I found this image on the May 8, 2012 news release webpage at the University of Kiel (Germany) website,

The experiment called “Pavlov’s Dog” shows that acoustic stimulations can cause physical reactions. Scientists of Kiel University redesigned this mental learning process. Source: Kohlstedt

Also from the May 8, 2012 news release on the University of Kiel website,

“We used memristive devices in order to mimic the associative behaviour of Pavlov’s dog in form of an electronic circuit”, explains Professor Hermann Kohlstedt, head of the working group Nanoelectronics at the University of Kiel.

Memristors are a class of electronic circuit elements which have only been available to scientists in an adequate quality for a few years. They exhibit a memory characteristic in form of hysteretic current-voltage curves consisting of high and low resistance branches. In dependence on the prior charge flow through the device these resistances can vary. Scientists try to use this memory effect in order to create networks that are similar to neuronal connections between synapses. “In the long term, our goal is to copy the synaptic plasticity onto electronic circuits. We might even be able to recreate cognitive skills electronically”, says Kohlstedt. The collaborating scientific working groups in Kiel and Jülich have taken a small step toward this goal.

The project set-up consisted of the following: two electrical impulses were linked via a memristive device to a comparator. The two pulses represent the food and the bell in Pavlov’s experiment. A comparator is a device that compares two voltages or currents and generates an output when a given level has been reached. In this case, it produces the output signal (representing saliva) when the threshold value is reached. In addition, the memristive element also has a threshold voltage that is defined by physical and chemical mechanisms in the nano-electronic device. Below this threshold value the memristive device behaves like any ordinary linear resistor. However, when the threshold value is exceeded, a hysteretic (changed) current-voltage characteristic will appear.

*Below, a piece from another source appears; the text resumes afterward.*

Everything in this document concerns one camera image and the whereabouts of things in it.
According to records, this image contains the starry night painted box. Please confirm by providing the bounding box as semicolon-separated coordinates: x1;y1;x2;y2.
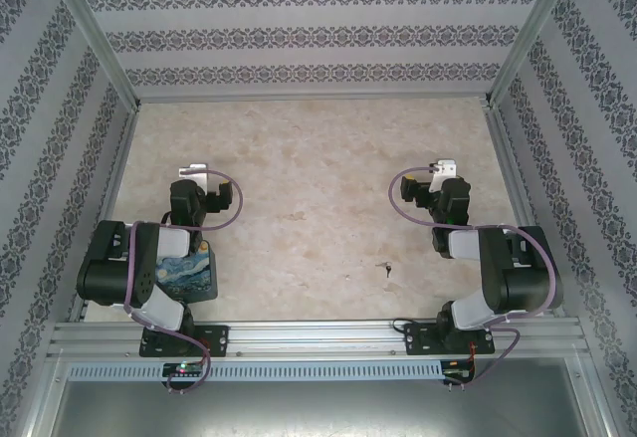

“During the experimental investigation, the food for the dog (electrical impulse 1) resulted in an output signal of the comparator, which could be defined as salivation. Unlike to impulse 1, the ring of the bell (electrical impulse 2) was set in such a way that the compartor’s output stayed unaffected – meaning no salivation”, describes Dr. Martin Ziegler, scientist at the Kiel University and the first-author of the publication. After applying both impulses simultaneously to the memristive device, the threshold value was exceeded. The working group had activated the memristive memory function. Multiple repetitions led to an associative learning process within the circuit – similar to Pavlov’s dogs. “From this moment on, we had only to apply electrical impulse 2 (bell) and the comparator generated an output signal, equivalent to salivation”, says Ziegler and is very pleased with these results. Electrical impulse 1 (feed) triggers the same reaction as it did before the learning. Hence, the electric circuit shows a behaviour that is termed classical conditioning in the field of psychology. Beyond that, the scientists were able to prove that the electrical circuit is able to unlearn a particular behaviour if both impulses were not longer applied simultaneously.

My most recent posting (and I have many) on memristors is from April 19, 2012 where I mentioned an artificial synapse developed with them at the University of Michigan and also noted that HP Labs has claimed it will be releasing ‘memristor-based’ products in2013.

The May 8, 2012 news item on Science Daily includes the full citation for the team’s paper and a link to it (the paper is behind a paywall).